T.J. Pfeiffer*1 and P.S. Wills2
Volume 10, June 2009

1USDA Agricultural Research Service
Sustainable Marine Aquaculture Systems
5600 U.S. Hwy 1 North
Fort Pierce, FL 34946 USA

2Harbor Branch Oceanographic Institute
Florida Atlantic University
Center for Aquaculture and Stock Enhancement
5600 U.S. Hwy 1 North Fort Pierce, FL 34946 USA

*Corresponding Author: timothy.pfeiffer@ars.usda.gov

Keywords: Recirculating, red drum, nitrification, low-head, Sciaenops ocellatus, stock enhancement

Footnote
International Journal of Recirculating Aquaculture 10 (2009) 1-24. All Rights Reserved
© Copyright 2009 by Virginia Tech, Blacksburg, VA USA

ABSTRACT

The USDA Agricultural Research Service and the Harbor Branch Oceanographic Institute - Florida Atlantic University (HBOI-FAU) Center for Aquaculture and Stock Enhancement are collaborating to evaluate low-head recirculating aquaculture system (RAS) designs for inland low salinity aquaculture production of marine finfish.

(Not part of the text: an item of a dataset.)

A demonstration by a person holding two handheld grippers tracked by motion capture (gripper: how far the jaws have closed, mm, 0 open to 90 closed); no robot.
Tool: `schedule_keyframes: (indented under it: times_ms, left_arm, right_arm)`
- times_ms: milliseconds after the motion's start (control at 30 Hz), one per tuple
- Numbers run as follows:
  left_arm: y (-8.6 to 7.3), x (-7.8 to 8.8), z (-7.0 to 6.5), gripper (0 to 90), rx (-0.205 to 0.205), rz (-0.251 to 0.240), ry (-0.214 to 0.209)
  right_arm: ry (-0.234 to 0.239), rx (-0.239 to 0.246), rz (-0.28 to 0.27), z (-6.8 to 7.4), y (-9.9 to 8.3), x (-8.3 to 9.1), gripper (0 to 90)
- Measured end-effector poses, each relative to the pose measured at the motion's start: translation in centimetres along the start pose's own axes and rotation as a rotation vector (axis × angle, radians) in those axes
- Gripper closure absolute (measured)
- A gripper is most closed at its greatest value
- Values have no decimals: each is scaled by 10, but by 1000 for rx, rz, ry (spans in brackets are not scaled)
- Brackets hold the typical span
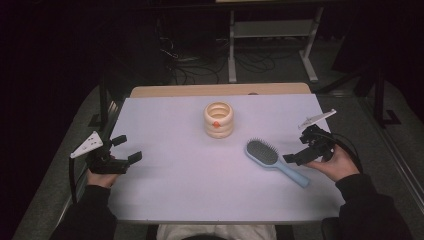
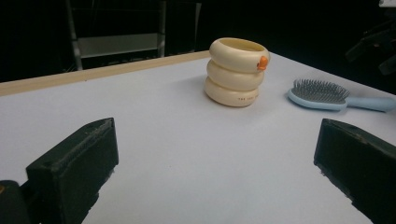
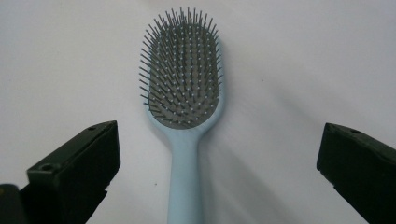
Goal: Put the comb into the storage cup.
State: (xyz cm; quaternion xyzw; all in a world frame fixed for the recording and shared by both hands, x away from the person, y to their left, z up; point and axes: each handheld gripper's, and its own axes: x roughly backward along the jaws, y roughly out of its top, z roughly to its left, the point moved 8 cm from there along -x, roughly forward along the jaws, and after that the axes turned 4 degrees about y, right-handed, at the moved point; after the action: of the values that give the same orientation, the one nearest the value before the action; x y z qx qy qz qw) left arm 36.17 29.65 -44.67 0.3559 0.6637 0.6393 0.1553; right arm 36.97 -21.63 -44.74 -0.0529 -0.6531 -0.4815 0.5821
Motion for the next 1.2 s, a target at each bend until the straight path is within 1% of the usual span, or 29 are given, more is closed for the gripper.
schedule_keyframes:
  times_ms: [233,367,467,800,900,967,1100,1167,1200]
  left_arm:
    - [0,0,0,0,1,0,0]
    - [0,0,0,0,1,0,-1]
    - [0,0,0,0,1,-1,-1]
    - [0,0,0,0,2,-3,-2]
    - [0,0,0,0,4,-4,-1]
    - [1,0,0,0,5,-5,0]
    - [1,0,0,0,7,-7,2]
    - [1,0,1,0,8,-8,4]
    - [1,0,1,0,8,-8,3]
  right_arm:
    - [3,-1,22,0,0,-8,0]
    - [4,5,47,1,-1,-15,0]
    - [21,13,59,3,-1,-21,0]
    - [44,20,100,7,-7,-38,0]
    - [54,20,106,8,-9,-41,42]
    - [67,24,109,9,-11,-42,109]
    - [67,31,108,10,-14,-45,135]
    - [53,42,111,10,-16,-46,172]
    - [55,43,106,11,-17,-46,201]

As part of this project, the systems described were utilized to intensively produce red drum (Sciaenops ocellatus) juveniles that would be part of the Florida Fish and Wildlife Conservation Commissionís (FWC) Saltwater Hatchery Network Initiative. The design and performance data collected from these systems will be utilized in the engineering and determination of design costs for a statewide public-private saltwater hatchery network. The current low-head RAS design that was evaluated for the Phase I (25 mm to 60 mm standard length, SL) through Phase II (60 mm to > 100 mm SL) production of red drum juveniles included a nine-tank system and a ten-tank system. Tank diameters were 1.5 m with a water depth of approximately 1.0 m. Mechanical and biological filtration mechanisms included polygeyser filters, sand filters, moving bed torrus filters, and filter pads. For the Phase II to Phase III (100 to 180 mm SL) production, the red drum juveniles were cultured in four larger-scale replicated RAS low-head systems. Mechanical and biological filtration mechanisms in these systems included moving bed torrus filters, long-flow pathway moving media bed filters, and rotary micron screen drum filters, along with supplemental liquid oxygen addition. The systems presented indicate that intensive inland culture of marine species for commercial aquaculture production or stock enhancement purposes is possible even under the technical constraints of low-head system operation.